Personal information
- Born: November 12, 1999 (age 26) Bergamo, Italy

Professional wrestling career
- Ring name(s): Akira Akira Francesco Francesco Akira Francisco Junko
- Billed height: 175 cm (5 ft 9 in)
- Billed weight: 70 kg (154 lb)
- Trained by: Alberto Copler ICW Academy Bergamo Kobra Tajiri TJ Perkins Yuma Aoyagi Will Ospreay
- Debut: August 29, 2015

= Francesco Akira =

Italian professional wrestler (born 1999)

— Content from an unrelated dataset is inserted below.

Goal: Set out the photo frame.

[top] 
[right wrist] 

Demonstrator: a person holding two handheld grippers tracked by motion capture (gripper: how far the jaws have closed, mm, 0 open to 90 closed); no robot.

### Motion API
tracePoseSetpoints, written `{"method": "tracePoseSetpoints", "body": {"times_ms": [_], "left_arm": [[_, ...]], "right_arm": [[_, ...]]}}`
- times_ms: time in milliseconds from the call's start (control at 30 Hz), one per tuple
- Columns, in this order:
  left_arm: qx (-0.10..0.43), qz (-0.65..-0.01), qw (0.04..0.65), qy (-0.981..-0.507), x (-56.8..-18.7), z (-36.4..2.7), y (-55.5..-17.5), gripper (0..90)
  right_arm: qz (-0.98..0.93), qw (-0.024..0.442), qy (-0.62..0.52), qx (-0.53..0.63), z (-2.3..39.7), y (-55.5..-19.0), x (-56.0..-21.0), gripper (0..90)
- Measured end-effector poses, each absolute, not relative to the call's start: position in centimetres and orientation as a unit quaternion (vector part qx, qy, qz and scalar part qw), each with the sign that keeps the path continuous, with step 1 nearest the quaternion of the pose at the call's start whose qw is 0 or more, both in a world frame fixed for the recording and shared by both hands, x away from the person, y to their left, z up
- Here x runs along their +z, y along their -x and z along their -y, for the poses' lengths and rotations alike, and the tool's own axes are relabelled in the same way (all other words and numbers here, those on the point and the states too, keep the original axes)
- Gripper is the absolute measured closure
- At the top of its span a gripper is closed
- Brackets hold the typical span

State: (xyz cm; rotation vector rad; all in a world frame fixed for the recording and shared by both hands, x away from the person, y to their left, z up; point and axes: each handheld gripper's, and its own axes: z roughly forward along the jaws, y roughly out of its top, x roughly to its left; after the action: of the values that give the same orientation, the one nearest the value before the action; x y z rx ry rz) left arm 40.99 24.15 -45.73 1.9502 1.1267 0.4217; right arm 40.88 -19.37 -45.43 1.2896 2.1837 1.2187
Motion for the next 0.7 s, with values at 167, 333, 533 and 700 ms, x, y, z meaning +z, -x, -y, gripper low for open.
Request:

Francesco Akira Begnini (born November 12, 1999), better known by his ring name Francesco Akira, (Note: When wrestling in Japan, his ring name is written in katakana as フランシスコ・アキラ (Furanshisuko Akira).) is an Italian professional wrestler. He is signed to New Japan Pro-Wrestling (NJPW), where he is a member of the United Empire stable and a former three-time IWGP Junior Heavyweight Tag Team Champion. He also makes appearances for partner promotion All Elite Wrestling (AEW). He has also wrestled for All Japan Pro-Wrestling (AJPW), where he performed under the ring name Akira Francesco (アキラ・フランチェスコ, Akira Furanshisuko) (Note: His name as rendered in Japanese language name order, with the surname placed first.) and was a former AJPW Junior Heavyweight Champion.

==Professional wrestling career==

=== Early career (2015–2018) ===
Begnini debuted as a professional wrestler in the Italian wrestling circuit, working for the Italian Championship Wrestling under the name Akira, the professional wrestling promotion where he trained, for the Rising Sun Wrestling Promotion, ASCA Wrestling, and also for Irish and British promotions such as Over the Top Wrestling and Attack! Pro Wrestling.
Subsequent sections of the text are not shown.